Extraneural pathologic prion protein in sporadic Creutzfeldt-Jakob disease
- PMID: 14602879
- DOI: 10.1056/NEJMoa030351
Extraneural pathologic prion protein in sporadic Creutzfeldt-Jakob disease
Abstract
Background: In patients with sporadic Creutzfeldt-Jakob disease, pathologic disease-associated prion protein (PrPSc) has been identified only in the central nervous system and olfactory-nerve tissue. Understanding the distribution of PrPSc in Creutzfeldt-Jakob disease is important for classification and diagnosis and perhaps even for prevention.

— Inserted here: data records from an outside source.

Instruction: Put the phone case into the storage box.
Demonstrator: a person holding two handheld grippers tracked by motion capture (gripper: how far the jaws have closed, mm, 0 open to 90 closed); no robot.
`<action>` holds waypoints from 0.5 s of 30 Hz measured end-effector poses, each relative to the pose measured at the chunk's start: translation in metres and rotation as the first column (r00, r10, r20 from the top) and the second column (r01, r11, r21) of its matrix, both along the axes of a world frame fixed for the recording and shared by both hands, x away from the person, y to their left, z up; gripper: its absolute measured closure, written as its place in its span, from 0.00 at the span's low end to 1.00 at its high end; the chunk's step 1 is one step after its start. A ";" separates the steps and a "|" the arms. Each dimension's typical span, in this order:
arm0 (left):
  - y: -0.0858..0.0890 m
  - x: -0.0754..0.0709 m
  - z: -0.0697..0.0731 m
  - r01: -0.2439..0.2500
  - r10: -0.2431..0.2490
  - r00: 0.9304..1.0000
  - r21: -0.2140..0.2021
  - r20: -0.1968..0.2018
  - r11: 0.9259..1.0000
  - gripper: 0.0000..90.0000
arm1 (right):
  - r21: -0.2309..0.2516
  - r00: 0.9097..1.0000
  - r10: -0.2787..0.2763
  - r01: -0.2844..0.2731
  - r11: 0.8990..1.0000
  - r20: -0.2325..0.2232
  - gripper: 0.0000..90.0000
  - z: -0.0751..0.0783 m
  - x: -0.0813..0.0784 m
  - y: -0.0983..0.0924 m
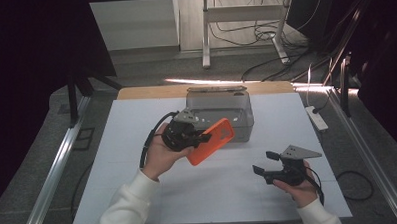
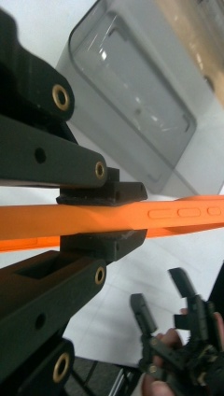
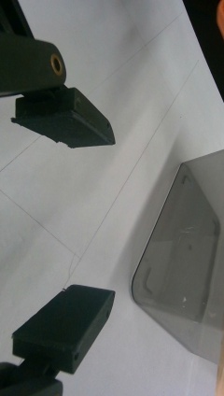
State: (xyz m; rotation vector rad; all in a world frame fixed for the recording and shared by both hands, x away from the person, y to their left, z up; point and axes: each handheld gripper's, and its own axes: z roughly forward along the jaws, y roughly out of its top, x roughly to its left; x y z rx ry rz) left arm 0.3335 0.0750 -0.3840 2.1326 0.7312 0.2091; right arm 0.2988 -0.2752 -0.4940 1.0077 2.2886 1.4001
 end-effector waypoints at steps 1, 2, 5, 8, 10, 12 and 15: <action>0.000 0.002 0.002 -0.006 0.006 1.000 0.000 0.004 1.000 0.88 | 0.001 1.000 0.001 -0.001 1.000 -0.001 0.24 0.000 0.000 0.000; 0.000 0.003 0.003 -0.012 0.012 1.000 -0.004 0.004 1.000 0.88 | 0.000 1.000 0.000 0.000 1.000 -0.001 0.24 0.000 0.000 0.000; 0.001 0.008 0.007 -0.027 0.027 1.000 -0.011 0.008 1.000 0.88 | 0.000 1.000 -0.002 0.002 1.000 -0.003 0.24 0.000 0.000 -0.001; 0.001 0.012 0.013 -0.042 0.042 0.999 -0.013 0.016 0.999 0.88 | -0.003 1.000 -0.005 0.005 1.000 0.001 0.24 0.000 0.000 -0.001; 0.001 0.015 0.016 -0.051 0.052 0.998 -0.016 0.027 0.999 0.88 | -0.009 1.000 -0.008 0.008 1.000 0.005 0.24 0.000 0.000 -0.001; 0.001 0.018 0.018 -0.061 0.061 0.998 -0.015 0.032 0.998 0.88 | -0.008 1.000 -0.012 0.012 1.000 0.007 0.24 0.000 0.000 -0.002; 0.002 0.022 0.022 -0.078 0.079 0.996 -0.022 0.040 0.997 0.88 | -0.011 1.000 -0.015 0.015 1.000 0.007 0.24 -0.001 0.001 -0.002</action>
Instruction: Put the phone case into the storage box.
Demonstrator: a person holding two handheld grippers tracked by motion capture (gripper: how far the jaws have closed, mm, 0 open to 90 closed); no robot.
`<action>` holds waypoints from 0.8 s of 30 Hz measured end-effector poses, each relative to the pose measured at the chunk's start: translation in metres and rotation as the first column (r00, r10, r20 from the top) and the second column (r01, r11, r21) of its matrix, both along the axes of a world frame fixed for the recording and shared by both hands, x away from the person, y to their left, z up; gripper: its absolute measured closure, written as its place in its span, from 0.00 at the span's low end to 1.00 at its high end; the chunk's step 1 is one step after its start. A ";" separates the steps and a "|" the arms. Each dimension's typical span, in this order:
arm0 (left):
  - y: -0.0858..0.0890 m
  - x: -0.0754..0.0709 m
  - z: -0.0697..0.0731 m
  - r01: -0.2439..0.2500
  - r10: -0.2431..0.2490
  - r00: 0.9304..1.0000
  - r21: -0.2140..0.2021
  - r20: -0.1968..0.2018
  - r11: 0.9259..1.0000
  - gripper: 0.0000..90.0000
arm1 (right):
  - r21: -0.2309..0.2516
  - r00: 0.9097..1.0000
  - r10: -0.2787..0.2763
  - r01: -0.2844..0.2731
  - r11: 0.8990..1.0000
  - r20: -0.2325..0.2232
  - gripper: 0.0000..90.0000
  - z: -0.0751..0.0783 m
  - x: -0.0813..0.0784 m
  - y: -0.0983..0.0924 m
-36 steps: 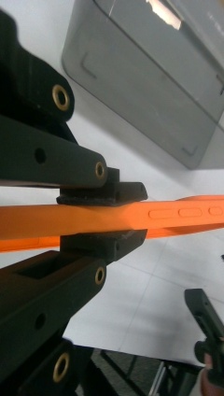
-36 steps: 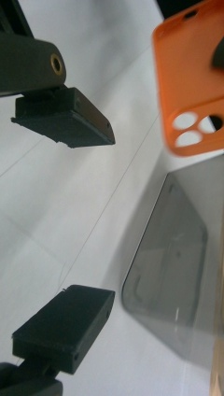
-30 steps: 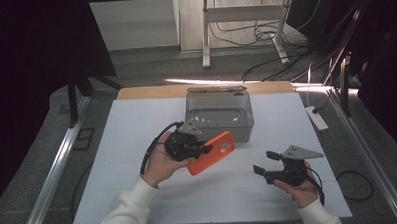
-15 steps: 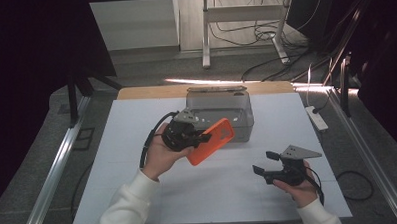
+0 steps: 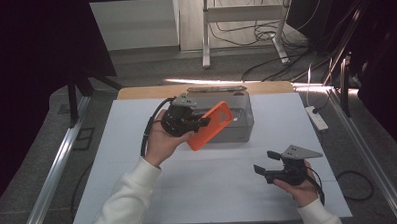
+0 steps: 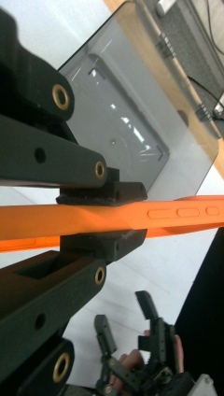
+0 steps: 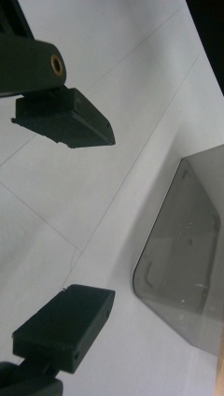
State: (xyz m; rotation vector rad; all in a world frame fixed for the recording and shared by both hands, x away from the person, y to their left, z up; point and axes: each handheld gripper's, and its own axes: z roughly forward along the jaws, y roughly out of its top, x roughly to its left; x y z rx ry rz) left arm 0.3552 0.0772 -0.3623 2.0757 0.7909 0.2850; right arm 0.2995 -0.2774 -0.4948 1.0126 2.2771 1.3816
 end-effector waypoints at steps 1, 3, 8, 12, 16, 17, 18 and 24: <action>0.000 0.002 0.001 -0.008 0.008 1.000 -0.004 0.003 1.000 0.88 | -0.002 1.000 -0.001 0.001 1.000 -0.001 0.24 0.000 0.000 0.000; 0.000 0.006 0.004 -0.021 0.021 1.000 -0.015 0.005 1.000 0.88 | -0.004 1.000 0.001 -0.001 1.000 -0.005 0.24 -0.001 0.000 0.001; 0.002 0.018 0.013 -0.063 0.064 0.998 -0.041 0.014 0.997 0.88 | -0.009 1.000 0.004 -0.004 1.000 -0.003 0.24 -0.001 0.000 0.002; 0.002 0.027 0.015 -0.093 0.094 0.996 -0.043 0.014 0.995 0.88 | -0.007 1.000 0.004 -0.004 1.000 0.002 0.24 -0.001 0.000 0.001; 0.000 0.040 0.014 -0.139 0.139 0.990 -0.041 0.010 0.989 0.88 | -0.008 1.000 0.005 -0.005 1.000 -0.001 0.24 -0.001 0.000 0.002; -0.001 0.044 0.013 -0.147 0.148 0.989 -0.040 0.009 0.988 0.88 | -0.009 1.000 0.006 -0.006 1.000 0.001 0.24 -0.001 0.000 0.002; -0.001 0.048 0.012 -0.162 0.162 0.987 -0.042 0.006 0.986 0.88 | -0.010 1.000 0.007 -0.007 1.000 0.000 0.24 -0.001 0.000 0.002; -0.004 0.062 0.006 -0.211 0.211 0.977 -0.036 -0.010 0.977 0.88 | -0.007 1.000 0.003 -0.003 1.000 -0.001 0.24 -0.002 0.000 0.001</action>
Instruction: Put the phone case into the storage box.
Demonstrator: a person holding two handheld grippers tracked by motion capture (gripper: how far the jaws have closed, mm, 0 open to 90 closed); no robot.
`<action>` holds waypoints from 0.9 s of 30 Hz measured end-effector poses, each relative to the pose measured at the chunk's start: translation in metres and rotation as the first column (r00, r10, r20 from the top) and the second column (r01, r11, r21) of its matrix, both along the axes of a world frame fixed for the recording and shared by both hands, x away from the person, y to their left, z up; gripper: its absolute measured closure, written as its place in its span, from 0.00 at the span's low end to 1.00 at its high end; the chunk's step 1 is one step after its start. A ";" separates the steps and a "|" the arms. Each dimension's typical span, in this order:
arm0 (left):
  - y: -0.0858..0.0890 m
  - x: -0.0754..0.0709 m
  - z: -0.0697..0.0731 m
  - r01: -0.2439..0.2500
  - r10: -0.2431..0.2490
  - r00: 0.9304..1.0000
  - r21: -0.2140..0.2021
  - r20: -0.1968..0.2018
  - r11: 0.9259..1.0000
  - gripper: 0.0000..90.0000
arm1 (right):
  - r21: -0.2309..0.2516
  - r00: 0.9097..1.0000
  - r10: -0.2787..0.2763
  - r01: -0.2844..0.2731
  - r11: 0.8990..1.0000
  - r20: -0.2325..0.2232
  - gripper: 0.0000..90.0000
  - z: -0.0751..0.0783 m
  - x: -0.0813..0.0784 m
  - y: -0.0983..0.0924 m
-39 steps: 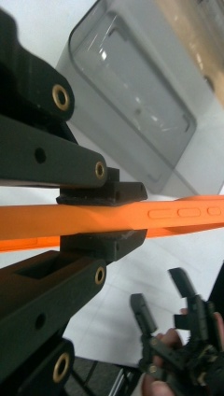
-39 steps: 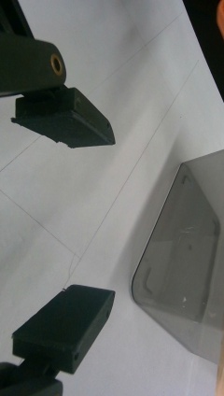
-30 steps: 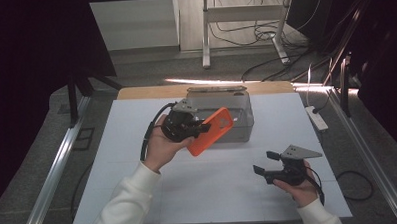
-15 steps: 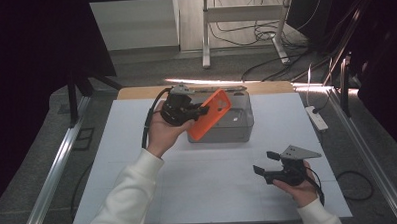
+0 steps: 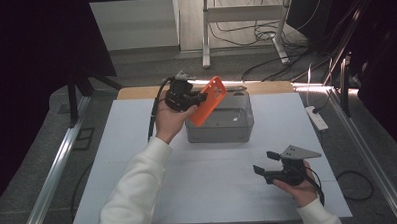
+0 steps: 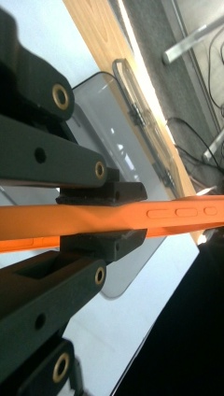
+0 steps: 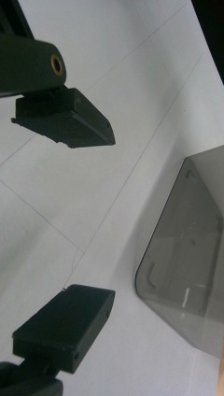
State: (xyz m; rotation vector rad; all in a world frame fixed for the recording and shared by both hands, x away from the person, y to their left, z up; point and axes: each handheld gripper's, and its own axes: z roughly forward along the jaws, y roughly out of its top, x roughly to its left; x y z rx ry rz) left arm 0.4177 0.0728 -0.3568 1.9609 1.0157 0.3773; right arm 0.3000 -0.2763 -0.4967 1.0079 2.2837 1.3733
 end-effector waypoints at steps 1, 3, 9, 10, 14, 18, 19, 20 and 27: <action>-0.001 0.003 -0.002 -0.013 0.013 1.000 -0.002 -0.004 1.000 0.88 | 0.002 1.000 0.001 -0.001 1.000 0.001 0.24 0.000 0.000 0.000; -0.002 0.007 -0.004 -0.027 0.026 1.000 -0.004 -0.013 1.000 0.88 | 0.003 1.000 0.000 -0.001 1.000 0.000 0.24 0.000 0.000 0.000; -0.003 0.020 -0.011 -0.050 0.049 0.998 -0.021 -0.047 0.999 0.88 | 0.005 1.000 -0.002 0.002 1.000 0.002 0.24 0.000 0.000 0.000; -0.003 0.022 -0.012 -0.052 0.051 0.997 -0.024 -0.050 0.998 0.88 | 0.005 1.000 -0.002 0.002 1.000 0.003 0.24 0.000 0.000 -0.001; -0.001 0.030 -0.019 -0.070 0.068 0.995 -0.025 -0.070 0.997 0.88 | 0.005 1.000 -0.004 0.004 1.000 0.001 0.24 0.000 0.000 -0.001; -0.002 0.037 -0.027 -0.101 0.100 0.992 -0.012 -0.080 0.995 0.88 | 0.002 1.000 -0.003 0.003 1.000 0.000 0.24 0.000 0.000 0.000; -0.003 0.038 -0.028 -0.106 0.105 0.991 -0.009 -0.082 0.994 0.88 | -0.001 1.000 -0.005 0.005 1.000 0.000 0.24 0.000 0.000 0.000; -0.005 0.039 -0.030 -0.114 0.113 0.990 -0.004 -0.081 0.993 0.88 | -0.002 1.000 -0.003 0.003 1.000 -0.002 0.24 0.000 0.000 0.000; -0.011 0.047 -0.042 -0.162 0.165 0.983 0.038 -0.079 0.986 0.88 | 0.001 1.000 0.001 -0.001 1.000 0.000 0.24 0.000 0.000 0.000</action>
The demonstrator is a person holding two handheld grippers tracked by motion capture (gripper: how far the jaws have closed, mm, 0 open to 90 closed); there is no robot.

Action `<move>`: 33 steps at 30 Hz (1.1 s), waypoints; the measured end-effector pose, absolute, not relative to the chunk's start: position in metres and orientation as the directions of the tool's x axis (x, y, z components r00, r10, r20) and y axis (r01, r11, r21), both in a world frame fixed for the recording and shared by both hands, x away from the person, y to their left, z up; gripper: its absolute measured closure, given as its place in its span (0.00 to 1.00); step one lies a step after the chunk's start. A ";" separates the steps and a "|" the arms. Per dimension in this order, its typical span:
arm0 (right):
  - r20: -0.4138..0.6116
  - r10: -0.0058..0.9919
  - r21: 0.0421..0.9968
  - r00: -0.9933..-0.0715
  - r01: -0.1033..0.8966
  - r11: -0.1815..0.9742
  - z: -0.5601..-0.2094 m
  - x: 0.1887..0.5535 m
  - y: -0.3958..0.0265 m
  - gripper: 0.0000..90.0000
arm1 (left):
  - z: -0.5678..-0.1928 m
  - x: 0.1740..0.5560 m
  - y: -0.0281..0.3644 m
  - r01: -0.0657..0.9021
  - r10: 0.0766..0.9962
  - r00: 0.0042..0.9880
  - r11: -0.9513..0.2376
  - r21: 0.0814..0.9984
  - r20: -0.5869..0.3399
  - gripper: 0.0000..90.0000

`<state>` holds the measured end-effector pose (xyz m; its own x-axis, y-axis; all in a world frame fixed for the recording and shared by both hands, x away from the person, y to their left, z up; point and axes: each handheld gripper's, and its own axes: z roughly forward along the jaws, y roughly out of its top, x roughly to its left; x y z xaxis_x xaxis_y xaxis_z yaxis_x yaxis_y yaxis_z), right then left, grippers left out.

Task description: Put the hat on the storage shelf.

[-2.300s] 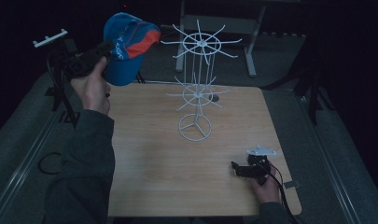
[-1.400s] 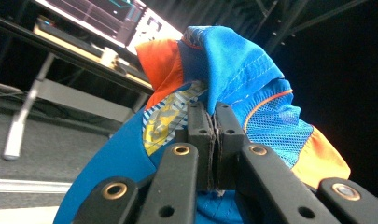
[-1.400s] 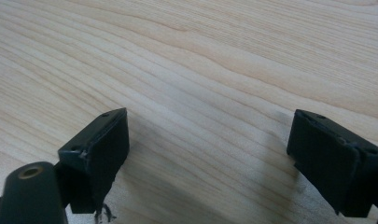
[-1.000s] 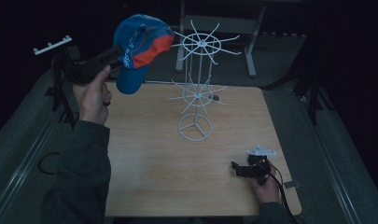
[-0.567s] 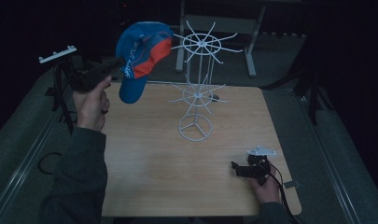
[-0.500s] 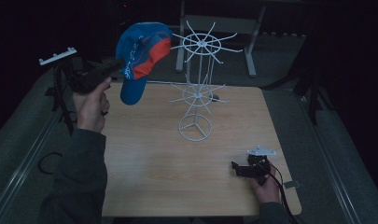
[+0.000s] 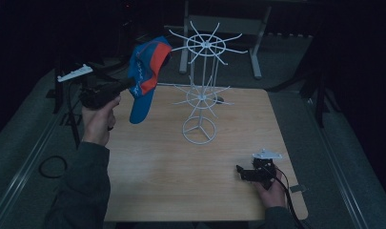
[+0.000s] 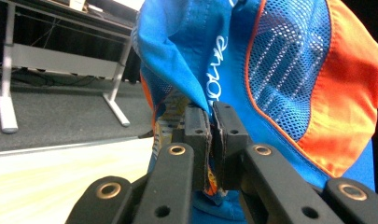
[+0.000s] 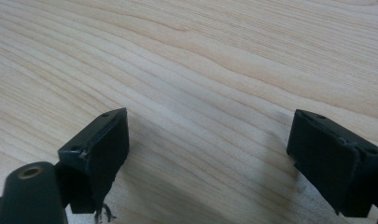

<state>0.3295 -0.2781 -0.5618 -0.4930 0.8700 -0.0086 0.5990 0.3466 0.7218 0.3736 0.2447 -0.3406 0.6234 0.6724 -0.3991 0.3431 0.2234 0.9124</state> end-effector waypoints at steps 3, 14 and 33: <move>-0.009 0.870 0.722 -0.493 0.599 0.347 -0.562 0.330 -0.278 0.14 | -0.344 0.373 0.243 0.343 0.679 0.624 0.208 0.916 -0.388 0.93; -0.010 0.869 0.721 -0.494 0.599 0.349 -0.562 0.330 -0.278 0.14 | -0.360 0.376 0.241 0.374 0.692 0.608 0.183 0.909 -0.389 0.86; -0.013 0.868 0.723 -0.496 0.595 0.351 -0.562 0.329 -0.278 0.14 | -0.388 0.366 0.247 0.410 0.755 0.554 0.119 0.904 -0.351 0.67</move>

Methods: We used a highly sensitive method of detection--involving the concentration of PrPSc by differential precipitation with sodium phosphotungstic acid, which increased the sensitivity of Western blot analysis by up to three orders of magnitude--to search for PrPSc in extraneural organs of 36 patients with sporadic Creutzfeldt-Jakob disease who died between 1996 and 2002.
Results: PrPSc was present in the brain tissue of all patients. In addition, we found PrPSc in 10 of 28 spleen specimens and in 8 of 32 skeletal-muscle samples. Three patients had PrPSc in both spleen and muscle specimens. Patients with extraneural PrPSc had a significantly longer duration of disease and were more likely to have uncommon molecular variants of sporadic Creutzfeldt-Jakob disease than were patients without extraneural PrPSc.
Conclusions: Using sensitive techniques, we identified extraneural deposition of PrPSc in spleen and muscle samples from approximately one third of patients who died with sporadic Creutzfeldt-Jakob disease. Extraneural PrPSc appears to correlate with a long duration of disease.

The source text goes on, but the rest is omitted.